Cercle de Dioila: le marabout-féticheur détourneur de femmes atterrit en prison

Dans notre livraison du lundi 4 juillet 2016, nous vous décrivions le débauchage de femmes auquel se livrait un marabout-féticheur Tiamou Traoré qui, entre autres, avait réussi à faire disparaître la dame Hadja Traoré, épouse de son cousin. Suite à nos révélations, l’affaire a été prise au sérieux par qui de droit et des développements inattendus se sont produits.
Les habitants de Kôssourini Sira, un hameau du village de Maba, cercle de Dioila, se souviendront longtemps de Tiamou Traoré (photo). Ce féticheur qui se dit marabout avait pour habitude d’utiliser ses sciences occultes et la crainte qu’ils inspiraient pour débaucher les épouses d’autrui et convoler en justes noces avec elles. Le marabout-féticheur a ainsi mis la main sur la dame Hadja Traoré, épouse de son cousin Badra Traoré. Suite à notre article du lundi 4 juillet, qui fut largement diffusé par les radios locales, Badra Traoré porte plainte contre Tiamou pour enlèvement de femme. Le dossier est transmis au commissariat de police de Kadiolo dirigé par Daouda Diarra. Ce dernier confie le dossier au chef de la brigade de recherches, Sorry Sidibé, qui mobilise ses hommes pour retrouver le marabout-féticheur et la dame Hadja qu’il avait cachée. La police s’est appuyée sur les photos diffusées par votre journal.

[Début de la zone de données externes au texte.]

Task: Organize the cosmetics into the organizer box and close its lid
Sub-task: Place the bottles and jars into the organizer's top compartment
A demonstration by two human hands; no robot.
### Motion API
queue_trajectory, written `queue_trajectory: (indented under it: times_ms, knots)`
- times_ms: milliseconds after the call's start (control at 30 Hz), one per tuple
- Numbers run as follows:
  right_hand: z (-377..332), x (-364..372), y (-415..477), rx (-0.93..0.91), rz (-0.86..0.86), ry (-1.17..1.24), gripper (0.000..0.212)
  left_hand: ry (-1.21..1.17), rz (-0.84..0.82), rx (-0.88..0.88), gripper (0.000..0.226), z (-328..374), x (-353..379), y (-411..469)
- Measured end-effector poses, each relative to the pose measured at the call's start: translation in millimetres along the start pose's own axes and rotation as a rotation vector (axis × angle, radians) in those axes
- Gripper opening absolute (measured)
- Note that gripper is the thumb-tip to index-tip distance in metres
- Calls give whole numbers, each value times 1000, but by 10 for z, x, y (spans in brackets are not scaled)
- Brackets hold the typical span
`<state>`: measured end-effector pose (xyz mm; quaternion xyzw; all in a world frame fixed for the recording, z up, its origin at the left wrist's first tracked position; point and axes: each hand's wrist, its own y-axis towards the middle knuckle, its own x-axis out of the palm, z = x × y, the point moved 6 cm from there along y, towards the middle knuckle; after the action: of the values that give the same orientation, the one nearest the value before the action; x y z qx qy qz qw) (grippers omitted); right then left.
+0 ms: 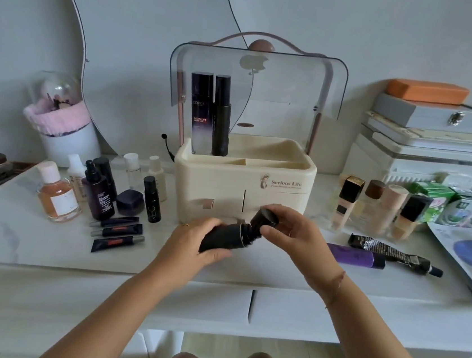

Arrestation de Tiamou Traoré

Un lundi, vers 6 h du matin, Sorry Sidibé est ses hommes, en compagnie de Badra Traoré, quittent Dioila pour le village de Kossourini Sira où, selon des sources, le marabout-féticheur était revenu en vue de régler quelques urgences. L’équipe policière arrive au village et, sur les indications de Badra, rejoint le domicile de Tiamou Traoré. Surpris derrrière les toilettes, le marabout-féticheur est sommé de suivre les enquêteurs. Il est conduit au commissariat de Dioila et gardé à vue. Après interrogatoire, Tiamou lâche le morceau. Il révèle que Hadja, sa dulcinée, se trouve actuellement à Baguineda, route de Bamako. Le lendemain, vers 15 h, Sorry Sidibé et ses hommes, accompagnés de Tiamou et de Badra, prennent la direction de Baguineda où ils arrivèrent aux environs de 21 heures. Se faisant adjoindre des éléments de la gendarmerie de Baguineda, les policiers venus de Dioila font une descente chez la dame Hadja. Ils lui demandent de les suivre à Kadiolo. La dame obtempère. A Kadiolo, une foule de parents et de témoins est réunie et interrogée. Au bout du compte, la dame Hadja reconnaît avoir été logée à Baguineda par le marabout-féticheur Tiamou Traoré qu’elle était allée consulter à cause d’une stérilité persistante. A ses dires, en lieu et place de rémèdes anti-stérilité, Tiamou lui a donné des produits magiques destinés à l’ensorceler: « J’en buvais; je me lavais avec d’autres infusions », explique Hadja. Qui ajoute que le marabout-féticheur lui faisait aussi réciter certaines sourates coraniques. « En fin de compte, j’ai éprouvé un fol amour pour Tiamou qui m’a fait quitter le village pour Baguineda », avoue la dame. Comme si les pouvoirs du magicien avaient perdu tout effet sur elle, Hadja se déclare prête à retourner chez son mari Badra Traoré. Quant à Tiamou Traoré, le séducteur, il s’engage, devant les policiers, à renoncer à la dame Hadja Traoré et à la laisser à son légitime époux, Badra. A la question de savoir s’il n’en était pas à sa deuxième comparution devant la police, le marabout-féticheur a répondu que sa première comparution n’était pas liée à un détournement de femme mais à « un problème d’enfant ». En fait, lors d’une première comparution, Tiamou avait détourné une dame qui allaitait un enfant: le mari de la dame s’était adressé à la police pour récupérer l’enfant…

Détention préventive

Toujours est-il que le procès-verbal d’enquête préliminaire a été transmis par le commissariat de Kadiolo au juge de la ville. Le magistrat, au regard de la gravité des faits et des menaces que fait peser Tiamou sur l’ordre public, place l’intéressé sous mandat de dépôt pour enlèvement et séquestration de la femme d’autrui. Nous suivrons pour vous le jugement prévu pour le 30 août.